CAPITOLO 26

Londra

26

«Ho trovato qualcosa!» esclamò Sofia. «Qua, dove Ettore parla della chiesa di Santa Maria Maddalena.»

Rosa distolse un attimo gli occhi dal computer su cui stava prendendo appunti e ascolto Sofia leggere.

Dal diario di Ettore Colonna

«Stavo approfondendo la storia di Desenzano, intenzionato a scoprire di più su quella cittadina, quando ho notato alcune notizie che hanno stuzzicato la mia curiosità. Stavo leggendo a proposito del duomo (una bellissima chiesa dedicata alla Maddalena e che oggi si trova in via Roma) quando mi sono imbattuto in un testo che citava due particolari interessanti.

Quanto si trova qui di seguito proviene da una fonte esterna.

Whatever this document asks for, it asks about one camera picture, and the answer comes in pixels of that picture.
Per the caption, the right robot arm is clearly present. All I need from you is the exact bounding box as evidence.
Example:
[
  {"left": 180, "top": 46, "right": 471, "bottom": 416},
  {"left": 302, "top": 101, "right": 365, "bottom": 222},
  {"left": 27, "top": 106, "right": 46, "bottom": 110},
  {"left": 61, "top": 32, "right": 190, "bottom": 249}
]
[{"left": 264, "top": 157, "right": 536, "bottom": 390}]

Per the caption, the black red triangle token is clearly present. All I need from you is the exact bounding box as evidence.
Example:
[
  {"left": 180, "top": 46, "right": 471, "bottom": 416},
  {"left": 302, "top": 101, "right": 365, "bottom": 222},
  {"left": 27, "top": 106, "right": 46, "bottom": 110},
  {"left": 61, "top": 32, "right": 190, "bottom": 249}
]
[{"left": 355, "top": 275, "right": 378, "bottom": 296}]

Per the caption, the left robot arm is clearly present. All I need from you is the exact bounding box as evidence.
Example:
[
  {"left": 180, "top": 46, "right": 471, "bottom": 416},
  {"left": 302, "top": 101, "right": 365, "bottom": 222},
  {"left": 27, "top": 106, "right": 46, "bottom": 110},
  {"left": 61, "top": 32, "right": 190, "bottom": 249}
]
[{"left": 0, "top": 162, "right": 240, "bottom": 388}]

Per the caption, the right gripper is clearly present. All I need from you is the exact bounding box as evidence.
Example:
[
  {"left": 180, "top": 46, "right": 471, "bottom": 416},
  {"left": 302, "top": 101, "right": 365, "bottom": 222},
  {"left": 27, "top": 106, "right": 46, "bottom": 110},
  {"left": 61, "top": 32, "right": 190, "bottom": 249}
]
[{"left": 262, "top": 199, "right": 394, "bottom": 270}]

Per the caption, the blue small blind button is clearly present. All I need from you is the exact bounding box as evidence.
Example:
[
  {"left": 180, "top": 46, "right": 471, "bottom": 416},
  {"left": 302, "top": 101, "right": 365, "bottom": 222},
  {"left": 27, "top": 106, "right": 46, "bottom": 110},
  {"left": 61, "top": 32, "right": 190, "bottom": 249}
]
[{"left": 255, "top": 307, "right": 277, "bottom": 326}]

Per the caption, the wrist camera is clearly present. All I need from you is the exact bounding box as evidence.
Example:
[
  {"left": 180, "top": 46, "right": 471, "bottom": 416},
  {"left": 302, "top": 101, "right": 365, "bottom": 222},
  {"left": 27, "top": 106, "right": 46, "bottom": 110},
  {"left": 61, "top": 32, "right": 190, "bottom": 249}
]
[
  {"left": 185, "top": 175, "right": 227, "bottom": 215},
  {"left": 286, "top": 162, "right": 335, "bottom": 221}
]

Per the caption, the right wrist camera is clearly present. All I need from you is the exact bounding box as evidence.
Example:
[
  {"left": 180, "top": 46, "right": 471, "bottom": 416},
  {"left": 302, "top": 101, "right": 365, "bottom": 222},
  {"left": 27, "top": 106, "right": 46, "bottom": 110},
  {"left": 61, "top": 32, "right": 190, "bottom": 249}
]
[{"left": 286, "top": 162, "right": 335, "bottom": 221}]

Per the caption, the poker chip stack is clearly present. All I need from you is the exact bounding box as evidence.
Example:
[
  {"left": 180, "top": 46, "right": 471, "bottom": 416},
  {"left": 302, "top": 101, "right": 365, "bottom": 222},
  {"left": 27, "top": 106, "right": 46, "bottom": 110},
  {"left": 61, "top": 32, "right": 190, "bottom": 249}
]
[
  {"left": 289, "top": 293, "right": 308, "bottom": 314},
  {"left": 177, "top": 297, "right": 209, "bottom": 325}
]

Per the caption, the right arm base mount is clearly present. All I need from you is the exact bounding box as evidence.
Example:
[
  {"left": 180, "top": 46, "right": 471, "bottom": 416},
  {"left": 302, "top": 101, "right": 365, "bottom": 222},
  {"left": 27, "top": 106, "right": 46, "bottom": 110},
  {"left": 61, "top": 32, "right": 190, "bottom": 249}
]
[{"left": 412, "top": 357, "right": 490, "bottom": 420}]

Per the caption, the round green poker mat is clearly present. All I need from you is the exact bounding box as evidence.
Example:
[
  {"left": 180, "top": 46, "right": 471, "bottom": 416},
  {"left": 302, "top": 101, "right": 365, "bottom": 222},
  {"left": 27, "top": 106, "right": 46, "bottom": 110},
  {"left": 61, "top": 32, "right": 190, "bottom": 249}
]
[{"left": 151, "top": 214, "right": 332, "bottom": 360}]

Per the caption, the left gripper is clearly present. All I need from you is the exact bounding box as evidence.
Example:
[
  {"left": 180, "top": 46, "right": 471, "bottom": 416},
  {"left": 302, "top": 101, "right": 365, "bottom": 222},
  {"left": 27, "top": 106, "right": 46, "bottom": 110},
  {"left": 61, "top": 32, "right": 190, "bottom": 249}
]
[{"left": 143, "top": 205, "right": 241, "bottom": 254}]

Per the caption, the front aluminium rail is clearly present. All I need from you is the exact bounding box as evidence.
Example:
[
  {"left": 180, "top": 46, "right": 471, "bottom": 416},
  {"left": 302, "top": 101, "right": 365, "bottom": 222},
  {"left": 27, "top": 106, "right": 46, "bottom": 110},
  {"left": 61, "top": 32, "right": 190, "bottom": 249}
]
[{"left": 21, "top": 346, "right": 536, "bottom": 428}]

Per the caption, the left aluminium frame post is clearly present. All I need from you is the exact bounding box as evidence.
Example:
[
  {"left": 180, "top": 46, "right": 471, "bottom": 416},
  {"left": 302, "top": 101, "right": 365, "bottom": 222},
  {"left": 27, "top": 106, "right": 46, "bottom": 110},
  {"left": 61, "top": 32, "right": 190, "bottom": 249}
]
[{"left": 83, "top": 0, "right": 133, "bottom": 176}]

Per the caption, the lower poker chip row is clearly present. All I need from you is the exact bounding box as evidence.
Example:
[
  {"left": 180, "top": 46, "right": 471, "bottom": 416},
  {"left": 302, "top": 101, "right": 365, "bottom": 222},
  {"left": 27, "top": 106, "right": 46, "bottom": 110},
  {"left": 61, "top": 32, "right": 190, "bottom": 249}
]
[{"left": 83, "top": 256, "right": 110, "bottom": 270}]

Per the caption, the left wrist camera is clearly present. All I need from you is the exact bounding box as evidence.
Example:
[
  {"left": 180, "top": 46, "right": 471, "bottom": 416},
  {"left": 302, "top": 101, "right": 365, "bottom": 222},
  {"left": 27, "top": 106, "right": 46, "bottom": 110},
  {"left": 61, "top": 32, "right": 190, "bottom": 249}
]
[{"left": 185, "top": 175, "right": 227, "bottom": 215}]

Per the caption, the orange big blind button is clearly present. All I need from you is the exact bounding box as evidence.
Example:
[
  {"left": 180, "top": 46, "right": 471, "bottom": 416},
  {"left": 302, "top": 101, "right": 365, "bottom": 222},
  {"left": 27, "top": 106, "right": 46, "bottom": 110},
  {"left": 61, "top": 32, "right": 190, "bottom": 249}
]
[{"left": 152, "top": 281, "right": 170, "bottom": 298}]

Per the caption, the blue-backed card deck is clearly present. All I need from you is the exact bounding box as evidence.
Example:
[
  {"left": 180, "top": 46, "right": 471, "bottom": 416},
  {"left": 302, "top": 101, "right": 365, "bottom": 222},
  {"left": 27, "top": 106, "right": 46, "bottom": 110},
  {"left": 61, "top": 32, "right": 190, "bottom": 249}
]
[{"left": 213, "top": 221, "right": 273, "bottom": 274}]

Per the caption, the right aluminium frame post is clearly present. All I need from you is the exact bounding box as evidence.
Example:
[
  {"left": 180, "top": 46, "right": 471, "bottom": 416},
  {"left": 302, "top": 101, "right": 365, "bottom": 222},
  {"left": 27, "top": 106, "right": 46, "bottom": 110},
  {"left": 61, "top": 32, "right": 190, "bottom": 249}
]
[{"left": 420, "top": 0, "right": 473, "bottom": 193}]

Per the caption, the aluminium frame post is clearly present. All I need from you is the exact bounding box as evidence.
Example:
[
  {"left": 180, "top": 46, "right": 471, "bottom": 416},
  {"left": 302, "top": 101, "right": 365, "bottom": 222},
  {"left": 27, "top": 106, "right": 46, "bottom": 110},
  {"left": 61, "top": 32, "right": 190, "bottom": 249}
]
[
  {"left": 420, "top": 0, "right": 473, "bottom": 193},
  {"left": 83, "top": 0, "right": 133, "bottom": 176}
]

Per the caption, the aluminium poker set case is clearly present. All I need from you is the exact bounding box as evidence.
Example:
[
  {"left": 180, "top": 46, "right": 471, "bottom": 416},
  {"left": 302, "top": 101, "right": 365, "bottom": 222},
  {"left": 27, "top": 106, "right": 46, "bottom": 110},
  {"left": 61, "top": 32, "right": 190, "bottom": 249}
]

Il primo riguardava la sua costruzione, che, a quanto sembra, è stata realizzata partendo dai resti di una chiesa molto più antica e sempre dedicata alla Santa. Mi sono chiesto antica quanto, ma pare che non si trovino altre notizie in merito.

Potrebbe essere un fatto determinante? Forse, ma non ho trovato altri riferimenti.

Il secondo invece, riguardava la piccola chiesetta in mattoni che ancora oggi si trova a fianco del Duomo. È chiamata «Chiesa dei Morti» e, secondo molte leggende popolari della zona sembra essere stata il luogo in cui sono stati sepolti alcuni catari. Considerando che il suolo su cui poggia è quello di un antico cimitero, la cosa non mi ha stupito più di tanto, se non che, proprio in quella Chiesa, ho scoperto aver predicato uno dei massimi teologi della dottrina albigese proprio intorno nella metà del 1200.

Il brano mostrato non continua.